He sat up, cross-legged on the bed. “Okay, so I remember getting back. Docking my ship. I’d sent a message to my boss that I needed to see him urgently, that I’d caught our thief and saboteur and I had the equipment.” He frowned. “That was a secure transmission. No way should it’ve been intercepted. But I got out of my ship and a couple of agents were waiting for me.”

“Agents you knew, right?”

“Yeah. One was a woman I knew slightly - we’d been part of mission teams a couple of times, but never worked closely together. And I just wish I could remember her name!” Jack grimaced and hit the bed with the flat of his hand.

“It’ll come. If it’s someone you knew from before those two years, you’ll remember.” He hoped, anyway. It would be useful if Jack could remember that much.

“Yeah. Or you could poke around in my head again and remember it for me, right?”

Jack’s smile didn’t contain much humour. But that was hardly surprising. Who’d enjoy having someone else getting inside their head? Hadn’t been all fun and games for him, either - he hadn’t actually wanted to see Harkness the seducer at work.

“Shouldn’t think it’d be necessary. So, any idea who the other person was?”

“I don’t remember seeing his face. That’s frustrating. I must have seen him, but it’s just not coming to me. The voice, though... I know I’d heard that voice before. Not often, but enough to know that I know whoever it is.”

“So.” The Doctor stood. Enough for one night. He’d leave Jack to sleep in a minute. “Either someone intercepted your transmission to your boss, or your boss was in on it. Do you remember anything about what happened after that?”

He saw the frown as the other man concentrated.

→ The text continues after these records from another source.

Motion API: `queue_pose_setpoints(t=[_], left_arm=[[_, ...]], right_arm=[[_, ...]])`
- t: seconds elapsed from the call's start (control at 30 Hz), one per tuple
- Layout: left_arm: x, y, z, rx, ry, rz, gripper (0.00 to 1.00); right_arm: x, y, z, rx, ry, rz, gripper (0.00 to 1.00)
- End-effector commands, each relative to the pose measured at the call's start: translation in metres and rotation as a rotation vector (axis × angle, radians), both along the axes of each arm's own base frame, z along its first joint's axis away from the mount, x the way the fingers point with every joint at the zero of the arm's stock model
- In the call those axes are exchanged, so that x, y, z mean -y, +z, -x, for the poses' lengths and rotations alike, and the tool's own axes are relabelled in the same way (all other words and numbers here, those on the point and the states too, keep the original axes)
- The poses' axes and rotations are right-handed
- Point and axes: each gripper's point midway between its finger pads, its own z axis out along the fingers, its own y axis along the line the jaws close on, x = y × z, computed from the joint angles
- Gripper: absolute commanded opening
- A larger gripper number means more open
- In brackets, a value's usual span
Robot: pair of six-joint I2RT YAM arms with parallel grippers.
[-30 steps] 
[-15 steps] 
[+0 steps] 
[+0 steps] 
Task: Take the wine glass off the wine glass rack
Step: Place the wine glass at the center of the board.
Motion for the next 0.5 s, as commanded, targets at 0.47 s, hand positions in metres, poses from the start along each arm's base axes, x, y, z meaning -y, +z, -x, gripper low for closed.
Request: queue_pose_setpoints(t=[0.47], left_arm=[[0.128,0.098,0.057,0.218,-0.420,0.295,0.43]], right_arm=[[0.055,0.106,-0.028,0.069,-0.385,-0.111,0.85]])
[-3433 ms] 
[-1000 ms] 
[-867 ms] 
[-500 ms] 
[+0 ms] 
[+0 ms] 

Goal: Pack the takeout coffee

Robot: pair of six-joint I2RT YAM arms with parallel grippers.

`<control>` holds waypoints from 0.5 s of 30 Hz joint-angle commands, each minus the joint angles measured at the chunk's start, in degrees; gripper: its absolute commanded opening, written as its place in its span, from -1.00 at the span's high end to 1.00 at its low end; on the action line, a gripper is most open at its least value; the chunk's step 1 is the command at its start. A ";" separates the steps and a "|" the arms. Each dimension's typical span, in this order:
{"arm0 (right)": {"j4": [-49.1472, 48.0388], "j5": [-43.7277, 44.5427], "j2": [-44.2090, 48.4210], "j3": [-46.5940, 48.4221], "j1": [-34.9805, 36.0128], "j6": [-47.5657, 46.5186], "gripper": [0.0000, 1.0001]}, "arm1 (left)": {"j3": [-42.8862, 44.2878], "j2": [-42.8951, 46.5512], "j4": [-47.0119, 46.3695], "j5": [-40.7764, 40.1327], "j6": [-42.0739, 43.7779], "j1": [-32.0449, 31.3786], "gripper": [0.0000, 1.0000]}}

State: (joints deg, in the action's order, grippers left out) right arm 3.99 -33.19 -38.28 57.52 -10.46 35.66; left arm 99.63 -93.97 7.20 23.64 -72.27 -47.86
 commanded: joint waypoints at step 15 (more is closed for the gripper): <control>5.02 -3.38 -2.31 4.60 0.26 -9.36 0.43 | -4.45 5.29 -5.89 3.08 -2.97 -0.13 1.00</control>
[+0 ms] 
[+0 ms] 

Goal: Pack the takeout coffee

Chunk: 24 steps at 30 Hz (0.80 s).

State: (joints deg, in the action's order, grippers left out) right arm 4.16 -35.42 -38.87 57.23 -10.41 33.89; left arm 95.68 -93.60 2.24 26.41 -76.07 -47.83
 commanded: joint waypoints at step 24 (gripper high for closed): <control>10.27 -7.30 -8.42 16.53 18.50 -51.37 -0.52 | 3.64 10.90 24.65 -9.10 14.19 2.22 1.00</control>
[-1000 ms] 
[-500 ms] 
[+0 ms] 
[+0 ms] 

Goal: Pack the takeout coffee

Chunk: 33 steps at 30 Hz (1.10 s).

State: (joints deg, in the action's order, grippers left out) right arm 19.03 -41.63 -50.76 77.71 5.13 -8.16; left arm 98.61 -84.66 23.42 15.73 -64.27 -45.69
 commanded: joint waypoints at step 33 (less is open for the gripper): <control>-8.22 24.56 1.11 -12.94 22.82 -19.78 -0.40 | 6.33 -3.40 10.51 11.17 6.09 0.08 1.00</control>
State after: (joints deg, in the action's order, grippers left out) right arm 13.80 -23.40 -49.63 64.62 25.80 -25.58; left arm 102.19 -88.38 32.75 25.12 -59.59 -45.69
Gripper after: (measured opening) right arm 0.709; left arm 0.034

Then Jack shook his head. “Nothing. Damnit.” He looked straight at the Doctor then. “Is that it? Is there anything you can do to get my memories back?”

“Doesn’t work like that.” At Jack’s questioning look, he continued. “If you’d been hypnotised, if forgetting two years was some kind of post-hypnotic suggestion, then, yeah, I could get them back for you. But they used neurosurgery. That means they’re gone. Just not there any more. The reason you started remembering stuff is, like I said, because the removal was fuzzy around the edges. Wasn’t a clean cut. So that’s why you were seeing stuff in your dreams - your subconscious was leaking it out. Dunno why you remembered things tonight, though. But all I did was send a few prompts to your subconscious to make it release what it remembered. Kind of like hypnotism.”

“Okay.” Jack nodded. “Makes sense. Thanks, Doctor.”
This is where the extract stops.